Yes, probably Iran is in a bad shape and couldn’t comfortably afford backing its discourse with actions. However, the GCC states are very fragile, politically, socially and economically. Comparatively, in a state of emergency, Iran seems less likely to fracture along economic, religious or tribal lines.

And as Jabarty points out, Iran can rely on its size. It alone is very menacing, and empowering. Incidentally, Iranian rhetoric towards Pakistan is surprisingly weak. why?

4. Ahmed - 11, April 2011

Well written. A few corrections:
The elections in Iran were in June 2009 not in 2010 as stated above. To call them stolen is a bit much, don’t you think? Contested/controversial/disputed would be better terms in my frank but unimportant opinion. There is simply no empirical evidence that we can use to find public opinion in June 2009. To have a free vote today would not demonstrate public thought at that time either.

Regarding Gen. David Petraeus’s comments; the statement he gave is misleading. UAEAF aircraft are based (combat aircraft anyway) at two air bases; al-Dhafra outside Abu Dhabi city and al-Safaran just to the east of Madinat Zayed. Most of the Iranian air force (IRIAF) is based in central and northern Iran and thus is not within the range of UAEAF aircraft on a combat air patrol. The matter of an air to ground decapitation strike is a wholly different matter when talking about air force vs. air force. If the two were lined up face to face link the battles of the colonial and continental era, then yes the UAEAF would be victorious yet logistics is the most important issue in war craft and Iran’s strategic depth prevents the UAEAF from being victorious by any means.

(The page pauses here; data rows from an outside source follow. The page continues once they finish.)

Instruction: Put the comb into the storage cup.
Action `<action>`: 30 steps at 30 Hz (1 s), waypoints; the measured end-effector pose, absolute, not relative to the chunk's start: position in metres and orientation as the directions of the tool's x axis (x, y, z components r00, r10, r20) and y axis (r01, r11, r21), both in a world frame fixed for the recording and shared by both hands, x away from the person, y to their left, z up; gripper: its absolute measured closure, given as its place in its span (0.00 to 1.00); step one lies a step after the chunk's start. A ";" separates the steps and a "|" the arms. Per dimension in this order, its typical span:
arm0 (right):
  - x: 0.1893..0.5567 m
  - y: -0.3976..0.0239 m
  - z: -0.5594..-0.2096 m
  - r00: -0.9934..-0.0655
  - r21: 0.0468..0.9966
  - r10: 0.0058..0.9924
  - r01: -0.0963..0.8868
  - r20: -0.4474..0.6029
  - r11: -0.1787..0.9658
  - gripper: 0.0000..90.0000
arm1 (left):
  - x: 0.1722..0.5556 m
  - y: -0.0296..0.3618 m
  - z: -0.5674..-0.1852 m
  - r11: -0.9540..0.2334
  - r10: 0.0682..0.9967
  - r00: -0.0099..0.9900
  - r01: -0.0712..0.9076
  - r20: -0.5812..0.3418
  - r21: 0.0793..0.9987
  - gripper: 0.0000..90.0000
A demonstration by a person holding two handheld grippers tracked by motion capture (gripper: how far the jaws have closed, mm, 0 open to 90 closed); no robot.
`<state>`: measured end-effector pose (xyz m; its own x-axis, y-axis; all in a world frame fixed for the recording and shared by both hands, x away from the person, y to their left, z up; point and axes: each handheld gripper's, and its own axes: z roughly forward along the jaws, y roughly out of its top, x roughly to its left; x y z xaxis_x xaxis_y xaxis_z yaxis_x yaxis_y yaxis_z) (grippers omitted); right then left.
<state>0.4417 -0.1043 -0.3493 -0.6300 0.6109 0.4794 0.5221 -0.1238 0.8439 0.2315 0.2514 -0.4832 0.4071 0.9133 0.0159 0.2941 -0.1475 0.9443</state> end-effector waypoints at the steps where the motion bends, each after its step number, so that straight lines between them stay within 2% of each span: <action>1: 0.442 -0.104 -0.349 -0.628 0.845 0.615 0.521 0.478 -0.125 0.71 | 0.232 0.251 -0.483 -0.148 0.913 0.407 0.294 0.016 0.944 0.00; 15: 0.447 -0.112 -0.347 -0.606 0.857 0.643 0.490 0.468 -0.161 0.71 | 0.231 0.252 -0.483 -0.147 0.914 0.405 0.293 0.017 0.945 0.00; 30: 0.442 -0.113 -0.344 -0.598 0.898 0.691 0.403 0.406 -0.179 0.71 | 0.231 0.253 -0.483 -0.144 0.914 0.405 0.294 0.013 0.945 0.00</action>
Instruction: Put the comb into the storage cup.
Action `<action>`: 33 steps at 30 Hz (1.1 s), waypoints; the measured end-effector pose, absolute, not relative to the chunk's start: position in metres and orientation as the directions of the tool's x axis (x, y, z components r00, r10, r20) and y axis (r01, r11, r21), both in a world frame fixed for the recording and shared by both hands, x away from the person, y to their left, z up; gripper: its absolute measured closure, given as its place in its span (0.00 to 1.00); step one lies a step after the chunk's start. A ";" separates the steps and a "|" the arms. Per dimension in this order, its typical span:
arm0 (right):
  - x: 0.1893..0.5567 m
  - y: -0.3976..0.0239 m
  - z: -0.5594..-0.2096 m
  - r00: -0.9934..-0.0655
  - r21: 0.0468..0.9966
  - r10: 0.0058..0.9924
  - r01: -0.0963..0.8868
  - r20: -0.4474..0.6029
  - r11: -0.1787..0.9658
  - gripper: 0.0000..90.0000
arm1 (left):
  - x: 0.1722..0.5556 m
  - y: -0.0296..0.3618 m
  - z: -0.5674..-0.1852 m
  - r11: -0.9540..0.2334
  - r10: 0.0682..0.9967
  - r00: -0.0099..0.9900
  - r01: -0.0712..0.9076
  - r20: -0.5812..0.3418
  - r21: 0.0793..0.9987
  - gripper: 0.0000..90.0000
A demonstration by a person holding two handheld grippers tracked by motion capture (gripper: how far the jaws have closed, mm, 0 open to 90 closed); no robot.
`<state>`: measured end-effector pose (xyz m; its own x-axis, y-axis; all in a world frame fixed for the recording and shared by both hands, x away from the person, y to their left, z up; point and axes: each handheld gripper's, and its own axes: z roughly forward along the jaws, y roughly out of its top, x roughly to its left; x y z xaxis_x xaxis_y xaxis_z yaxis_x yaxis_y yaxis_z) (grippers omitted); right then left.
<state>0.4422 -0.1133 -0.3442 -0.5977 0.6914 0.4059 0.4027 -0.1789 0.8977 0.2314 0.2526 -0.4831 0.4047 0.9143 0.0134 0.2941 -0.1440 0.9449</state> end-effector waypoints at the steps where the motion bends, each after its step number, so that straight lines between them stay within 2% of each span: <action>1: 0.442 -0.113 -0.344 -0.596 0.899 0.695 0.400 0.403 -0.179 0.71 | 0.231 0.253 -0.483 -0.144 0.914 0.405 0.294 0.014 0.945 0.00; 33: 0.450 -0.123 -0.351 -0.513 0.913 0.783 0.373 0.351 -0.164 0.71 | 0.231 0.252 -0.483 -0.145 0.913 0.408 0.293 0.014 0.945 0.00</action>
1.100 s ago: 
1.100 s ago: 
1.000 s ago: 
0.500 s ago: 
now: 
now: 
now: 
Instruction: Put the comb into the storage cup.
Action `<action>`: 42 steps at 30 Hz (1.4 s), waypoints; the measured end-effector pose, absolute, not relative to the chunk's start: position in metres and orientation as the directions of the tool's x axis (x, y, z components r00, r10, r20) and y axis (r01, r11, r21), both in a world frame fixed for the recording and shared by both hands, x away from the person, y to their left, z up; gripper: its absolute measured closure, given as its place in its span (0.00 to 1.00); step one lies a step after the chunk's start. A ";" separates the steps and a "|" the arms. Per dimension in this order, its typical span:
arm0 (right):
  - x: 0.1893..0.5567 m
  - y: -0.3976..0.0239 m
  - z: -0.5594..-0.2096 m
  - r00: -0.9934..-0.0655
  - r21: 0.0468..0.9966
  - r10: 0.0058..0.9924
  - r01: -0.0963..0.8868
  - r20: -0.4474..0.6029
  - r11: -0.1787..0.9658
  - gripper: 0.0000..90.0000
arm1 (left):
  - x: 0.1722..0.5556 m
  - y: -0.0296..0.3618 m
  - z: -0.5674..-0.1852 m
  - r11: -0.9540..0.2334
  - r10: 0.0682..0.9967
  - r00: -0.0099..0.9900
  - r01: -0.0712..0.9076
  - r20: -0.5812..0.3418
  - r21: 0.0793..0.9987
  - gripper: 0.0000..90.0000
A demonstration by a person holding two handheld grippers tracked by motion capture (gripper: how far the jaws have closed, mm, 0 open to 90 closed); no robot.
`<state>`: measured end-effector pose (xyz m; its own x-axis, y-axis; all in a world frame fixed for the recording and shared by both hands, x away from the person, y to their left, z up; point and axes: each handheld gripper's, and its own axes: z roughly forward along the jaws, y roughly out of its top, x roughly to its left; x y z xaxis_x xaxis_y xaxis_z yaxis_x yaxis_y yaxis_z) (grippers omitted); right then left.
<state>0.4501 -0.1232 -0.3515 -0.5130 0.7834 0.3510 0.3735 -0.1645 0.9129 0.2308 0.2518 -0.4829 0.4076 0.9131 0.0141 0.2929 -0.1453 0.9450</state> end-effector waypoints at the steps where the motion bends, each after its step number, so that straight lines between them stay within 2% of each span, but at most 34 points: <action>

thegulfblog.com - 12, April 2011

Many thanks for pointing that out. And the point about the UAE-Iranian air force is very well made.

5. Mohamed S. - 12, April 2011

The airforces of the GCC states is incredibly advanced in comparison to Iran’s and Saudi Arabia alone dwarfs the IRIAF in numbers of combat aircraft.

This air advantage is for one reason only: To prevent Iran’s massive numerical advantage from coming into play. The standing forces of Iran dwarf all the GCC nations combined but if they can’t transport the troops across the gulf due to being hunted by GCC aircraft, then Iran can successfully be contained.

If Bahrain were to fall into Iran’s sphere of influence (whether that is a likely scenario or not) it could neutralize this advantage by the GCC forces.

As to what Ahmed said above: If the Iranian airforce is stationed in the north and can’t contest ownership of the gulf airspace with the UAEAF, then by default the UAE wins because they’re the defending force.